3 mar. 2012

EL AXIOMA

     La mujer sale a fumar. El ambiente está caldeado y nadie parece darse cuenta. Escucha, intramuros, una discusión que se repite, que ya conoce, y que, a partir de cualquier tópico, deriva siempre en el mismo punto...
      
      —Lo que te pido son unos días de licencia.
      —Acá hay mucho que hacer para que vos te vayas de joda.
      —¡No soy la única responsable! Necesito desenchufarme un poco. Si sigo así voy a explotar.
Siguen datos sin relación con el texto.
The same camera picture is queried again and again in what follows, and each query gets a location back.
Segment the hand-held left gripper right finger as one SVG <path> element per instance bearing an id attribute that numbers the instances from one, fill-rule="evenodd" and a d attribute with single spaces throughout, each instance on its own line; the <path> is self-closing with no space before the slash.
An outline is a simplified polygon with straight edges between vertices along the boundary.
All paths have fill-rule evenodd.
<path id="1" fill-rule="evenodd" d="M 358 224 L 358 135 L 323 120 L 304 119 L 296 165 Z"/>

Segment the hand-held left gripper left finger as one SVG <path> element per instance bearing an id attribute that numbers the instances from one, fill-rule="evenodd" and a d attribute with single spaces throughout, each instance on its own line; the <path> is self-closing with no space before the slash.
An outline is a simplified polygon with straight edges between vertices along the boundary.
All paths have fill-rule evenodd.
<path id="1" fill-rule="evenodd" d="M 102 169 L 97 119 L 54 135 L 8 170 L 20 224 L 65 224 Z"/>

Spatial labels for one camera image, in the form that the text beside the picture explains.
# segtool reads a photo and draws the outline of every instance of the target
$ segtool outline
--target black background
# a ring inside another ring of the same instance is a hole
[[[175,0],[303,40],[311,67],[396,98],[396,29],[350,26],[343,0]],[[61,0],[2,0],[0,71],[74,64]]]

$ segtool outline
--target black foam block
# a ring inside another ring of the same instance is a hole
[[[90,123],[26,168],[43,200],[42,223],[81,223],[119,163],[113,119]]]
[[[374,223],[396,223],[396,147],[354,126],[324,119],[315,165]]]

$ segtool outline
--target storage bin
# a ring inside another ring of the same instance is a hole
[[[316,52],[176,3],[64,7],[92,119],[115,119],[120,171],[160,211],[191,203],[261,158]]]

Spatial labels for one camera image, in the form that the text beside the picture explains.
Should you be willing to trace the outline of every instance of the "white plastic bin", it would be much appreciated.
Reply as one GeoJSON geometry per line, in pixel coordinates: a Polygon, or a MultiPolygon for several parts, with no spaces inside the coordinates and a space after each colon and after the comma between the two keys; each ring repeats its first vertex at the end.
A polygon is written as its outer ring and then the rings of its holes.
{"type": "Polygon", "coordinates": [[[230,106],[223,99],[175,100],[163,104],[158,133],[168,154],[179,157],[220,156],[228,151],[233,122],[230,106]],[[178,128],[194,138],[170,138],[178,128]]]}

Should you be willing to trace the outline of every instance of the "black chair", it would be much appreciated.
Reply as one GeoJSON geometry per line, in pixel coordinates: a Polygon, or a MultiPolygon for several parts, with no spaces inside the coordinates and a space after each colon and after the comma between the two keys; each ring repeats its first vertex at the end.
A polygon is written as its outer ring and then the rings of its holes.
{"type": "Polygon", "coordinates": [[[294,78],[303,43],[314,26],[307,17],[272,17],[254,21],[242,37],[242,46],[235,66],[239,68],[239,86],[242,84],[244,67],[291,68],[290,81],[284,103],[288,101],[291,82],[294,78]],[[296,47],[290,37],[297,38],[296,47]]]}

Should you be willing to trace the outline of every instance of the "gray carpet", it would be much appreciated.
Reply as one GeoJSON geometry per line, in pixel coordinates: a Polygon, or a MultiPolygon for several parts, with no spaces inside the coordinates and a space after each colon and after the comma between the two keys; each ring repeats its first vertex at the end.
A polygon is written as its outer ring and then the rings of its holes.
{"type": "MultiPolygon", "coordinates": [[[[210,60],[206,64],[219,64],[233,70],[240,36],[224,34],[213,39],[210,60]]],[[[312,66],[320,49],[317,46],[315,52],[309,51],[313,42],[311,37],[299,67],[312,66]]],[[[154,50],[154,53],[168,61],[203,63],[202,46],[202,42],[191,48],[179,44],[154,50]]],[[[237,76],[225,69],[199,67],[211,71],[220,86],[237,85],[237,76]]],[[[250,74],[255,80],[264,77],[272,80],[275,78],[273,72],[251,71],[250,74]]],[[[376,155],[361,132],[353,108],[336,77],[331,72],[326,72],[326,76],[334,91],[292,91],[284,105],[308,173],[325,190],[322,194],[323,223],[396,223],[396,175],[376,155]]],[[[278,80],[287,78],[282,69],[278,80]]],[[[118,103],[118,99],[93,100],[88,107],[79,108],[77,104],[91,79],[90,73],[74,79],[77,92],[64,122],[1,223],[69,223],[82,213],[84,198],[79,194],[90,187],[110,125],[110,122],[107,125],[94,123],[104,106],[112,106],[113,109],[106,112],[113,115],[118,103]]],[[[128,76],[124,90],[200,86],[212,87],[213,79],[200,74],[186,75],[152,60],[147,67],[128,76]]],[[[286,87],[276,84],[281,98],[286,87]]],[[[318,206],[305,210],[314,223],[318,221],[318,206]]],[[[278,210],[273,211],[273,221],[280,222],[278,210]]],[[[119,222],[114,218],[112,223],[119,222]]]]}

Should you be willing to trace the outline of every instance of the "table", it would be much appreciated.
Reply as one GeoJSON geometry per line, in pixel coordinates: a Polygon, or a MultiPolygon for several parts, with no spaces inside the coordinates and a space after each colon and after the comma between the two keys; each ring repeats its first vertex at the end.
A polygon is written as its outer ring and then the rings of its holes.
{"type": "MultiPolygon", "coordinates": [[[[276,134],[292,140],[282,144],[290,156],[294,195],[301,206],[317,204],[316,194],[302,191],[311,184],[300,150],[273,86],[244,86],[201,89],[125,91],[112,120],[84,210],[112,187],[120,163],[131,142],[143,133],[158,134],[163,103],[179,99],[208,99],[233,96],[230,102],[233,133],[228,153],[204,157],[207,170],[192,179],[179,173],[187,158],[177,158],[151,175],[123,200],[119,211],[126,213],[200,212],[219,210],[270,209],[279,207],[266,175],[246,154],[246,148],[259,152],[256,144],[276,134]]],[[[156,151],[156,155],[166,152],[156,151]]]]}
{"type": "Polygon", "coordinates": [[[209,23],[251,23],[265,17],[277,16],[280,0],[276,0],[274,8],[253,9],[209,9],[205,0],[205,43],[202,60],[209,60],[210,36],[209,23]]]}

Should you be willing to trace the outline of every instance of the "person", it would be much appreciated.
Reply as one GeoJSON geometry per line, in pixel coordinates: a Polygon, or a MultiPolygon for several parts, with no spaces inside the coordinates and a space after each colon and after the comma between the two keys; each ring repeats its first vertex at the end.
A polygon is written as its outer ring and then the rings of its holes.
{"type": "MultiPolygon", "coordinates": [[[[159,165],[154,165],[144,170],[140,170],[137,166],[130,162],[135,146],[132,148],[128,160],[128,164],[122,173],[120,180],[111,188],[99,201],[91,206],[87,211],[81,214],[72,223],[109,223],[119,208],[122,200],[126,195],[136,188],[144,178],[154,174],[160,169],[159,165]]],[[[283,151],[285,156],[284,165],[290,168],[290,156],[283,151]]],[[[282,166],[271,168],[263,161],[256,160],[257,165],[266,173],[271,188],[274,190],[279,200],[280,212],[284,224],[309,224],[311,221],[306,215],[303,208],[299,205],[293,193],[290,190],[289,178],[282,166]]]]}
      —Andááá ¡no exagerés! Lo que vos necesitás me importa un carajo. Tenés que aguantar —se interrumpe al escuchar que llaman y luego sonríe, porque sabe que la ha desarmado— ¡Ahí está! ¿Escuchaste? Nos está llamando ¿Comió bien? ¿Tendrá frío?  ¿No miró mucha tele hoy?
      
      Fin de la discusión. 
      La Mujer sabe que no puede hacerse la boluda. Protesta, patalea, sufre de insomnio pero no puede obrar de otra manera.
      Inútil litigar contra un axioma. 
      Apaga el cigarrillo, hace un bollito con sus deseos y los aprieta en el bolsillo junto al encendedor. Cede su cuerpo a la Madre y se deja llevar hacia donde el niño llama.